Mark intends to give it another meaning, without claiming to have worked it out fully. :

…paradata is metadata at a threshold, or paraphrasing Genette, data that exists in a zone between metadata and not metadata. At the same time, in many cases it’s data that’s so flawed, so imperfect that it actually tells us more than compliant, well-structured metadata does.

His example is We Feel Fine, a collection of tens of thousands (or more … I can’t open the site because Amtrak blocks access to what it intuits might be intensive multimedia) of sentences that begin “I feel” from many, many blogs. We Feel Fine then displays the stats in interesting visualizations. Mark writes:

…clicking the Age visualizations tells us that 1,223 (of the most recent 1,500) feelings have no age information attached to them. Similarly, the Location visualization draws attention to the large number of blog posts that lack any metadata regarding their location.

Unlike many other massive datamining projects, say, Google’s Ngram Viewer, We Feel Fine turns its missing metadata into a new source of information. In a kind of playful return of the repressed, the missing metadata is colorfully highlighted—it becomes paradata. The null set finds representation in We Feel Fine.

So, that’s one sense of paradata. But later Mark makes it clear (I think) that We Feel Fine presents paradata in a broader sense: it is sloppy in its data collection.
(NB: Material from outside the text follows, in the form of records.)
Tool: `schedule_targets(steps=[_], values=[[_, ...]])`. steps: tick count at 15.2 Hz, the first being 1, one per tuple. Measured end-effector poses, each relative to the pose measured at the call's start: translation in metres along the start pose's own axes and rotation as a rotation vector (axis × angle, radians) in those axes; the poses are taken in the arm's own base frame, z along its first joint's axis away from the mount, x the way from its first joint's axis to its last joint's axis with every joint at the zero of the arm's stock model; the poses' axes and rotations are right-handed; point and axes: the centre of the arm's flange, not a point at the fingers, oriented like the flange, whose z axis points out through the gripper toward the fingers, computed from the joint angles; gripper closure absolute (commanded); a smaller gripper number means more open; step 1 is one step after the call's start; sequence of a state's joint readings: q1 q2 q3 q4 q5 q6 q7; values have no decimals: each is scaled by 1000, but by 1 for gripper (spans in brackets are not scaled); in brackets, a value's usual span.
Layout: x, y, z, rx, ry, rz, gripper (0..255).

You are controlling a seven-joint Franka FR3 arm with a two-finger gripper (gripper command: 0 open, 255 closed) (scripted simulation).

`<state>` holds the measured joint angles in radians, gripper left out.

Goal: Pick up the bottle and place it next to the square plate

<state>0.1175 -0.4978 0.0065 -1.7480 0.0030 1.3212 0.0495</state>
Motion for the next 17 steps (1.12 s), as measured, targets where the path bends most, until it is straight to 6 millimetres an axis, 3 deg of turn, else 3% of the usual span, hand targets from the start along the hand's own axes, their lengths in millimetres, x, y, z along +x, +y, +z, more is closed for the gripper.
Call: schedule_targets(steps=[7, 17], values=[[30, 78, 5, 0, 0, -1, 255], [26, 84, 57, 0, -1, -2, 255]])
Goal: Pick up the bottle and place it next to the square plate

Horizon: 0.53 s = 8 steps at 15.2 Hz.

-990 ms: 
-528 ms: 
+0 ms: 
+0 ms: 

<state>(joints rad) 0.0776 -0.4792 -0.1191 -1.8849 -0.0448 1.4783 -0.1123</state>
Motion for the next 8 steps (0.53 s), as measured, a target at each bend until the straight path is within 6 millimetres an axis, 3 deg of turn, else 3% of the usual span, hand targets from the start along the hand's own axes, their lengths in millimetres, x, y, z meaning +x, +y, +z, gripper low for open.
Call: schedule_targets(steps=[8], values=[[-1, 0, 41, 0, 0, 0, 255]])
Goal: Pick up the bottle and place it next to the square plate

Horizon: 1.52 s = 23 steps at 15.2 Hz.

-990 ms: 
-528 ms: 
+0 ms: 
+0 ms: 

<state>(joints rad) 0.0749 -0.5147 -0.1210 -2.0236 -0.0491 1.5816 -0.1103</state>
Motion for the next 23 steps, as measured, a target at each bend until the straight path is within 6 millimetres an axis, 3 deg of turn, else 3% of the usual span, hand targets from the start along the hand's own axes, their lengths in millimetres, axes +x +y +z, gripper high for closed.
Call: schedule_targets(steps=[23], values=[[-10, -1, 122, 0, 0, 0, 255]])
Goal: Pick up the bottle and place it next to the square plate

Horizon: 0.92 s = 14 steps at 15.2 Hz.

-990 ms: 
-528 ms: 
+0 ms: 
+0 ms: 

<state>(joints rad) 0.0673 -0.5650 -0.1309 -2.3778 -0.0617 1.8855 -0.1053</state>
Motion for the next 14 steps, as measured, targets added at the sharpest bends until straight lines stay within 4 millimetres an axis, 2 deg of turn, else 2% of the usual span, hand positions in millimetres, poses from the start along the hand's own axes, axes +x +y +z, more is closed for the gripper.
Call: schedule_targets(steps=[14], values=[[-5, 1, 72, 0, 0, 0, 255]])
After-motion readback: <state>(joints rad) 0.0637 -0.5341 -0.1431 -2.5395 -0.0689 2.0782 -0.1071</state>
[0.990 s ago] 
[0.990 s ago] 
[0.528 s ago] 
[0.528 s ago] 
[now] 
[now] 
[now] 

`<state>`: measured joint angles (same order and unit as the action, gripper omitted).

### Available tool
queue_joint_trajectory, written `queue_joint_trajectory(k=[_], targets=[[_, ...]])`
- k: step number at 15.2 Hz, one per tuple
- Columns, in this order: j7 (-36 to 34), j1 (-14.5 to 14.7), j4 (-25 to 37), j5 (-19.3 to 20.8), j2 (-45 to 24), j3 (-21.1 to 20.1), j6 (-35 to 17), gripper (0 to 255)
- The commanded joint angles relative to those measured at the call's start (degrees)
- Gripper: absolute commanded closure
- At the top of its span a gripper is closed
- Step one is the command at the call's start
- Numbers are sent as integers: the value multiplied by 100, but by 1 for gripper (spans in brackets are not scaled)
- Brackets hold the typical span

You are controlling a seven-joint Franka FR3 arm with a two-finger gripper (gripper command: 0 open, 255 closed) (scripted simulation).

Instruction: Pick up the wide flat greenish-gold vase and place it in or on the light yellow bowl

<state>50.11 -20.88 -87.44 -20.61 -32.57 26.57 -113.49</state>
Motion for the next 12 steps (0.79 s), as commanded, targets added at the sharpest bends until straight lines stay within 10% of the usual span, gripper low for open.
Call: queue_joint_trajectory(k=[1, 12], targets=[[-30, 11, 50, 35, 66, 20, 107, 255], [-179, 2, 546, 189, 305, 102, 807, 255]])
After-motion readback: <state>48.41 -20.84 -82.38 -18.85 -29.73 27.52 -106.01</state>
It strips out HTML formatting, which can contain information about the intensity or quality of the statements of feeling the project records. It’s lazy in deciding which images from a target site it captures as relevant to the statement of feeling. Yet, Mark finds great value in We Feel Fine.

His first example, where the null set is itself metadata, seems unquestionably useful. It applies to any unbounded data set. For example, that no one chose answer A on a multiple choice test is not paradata, just as the fact that no one has checked out a particular item from a library is not paradata. But that no one used the word “maybe” in an essay test is paradata, as would be the fact that no one has checked out books in Aramaic and Klingon in one bundle. Getting a zero in a metadata category is not paradata; getting a null in a category that had not been anticipated is paradata. Paradata should therefore include which metadata categories are missing from a schema. E.g., that Dublin Core does not have a field devoted to reincarnation says something about the fact that it was not developed by Tibetans.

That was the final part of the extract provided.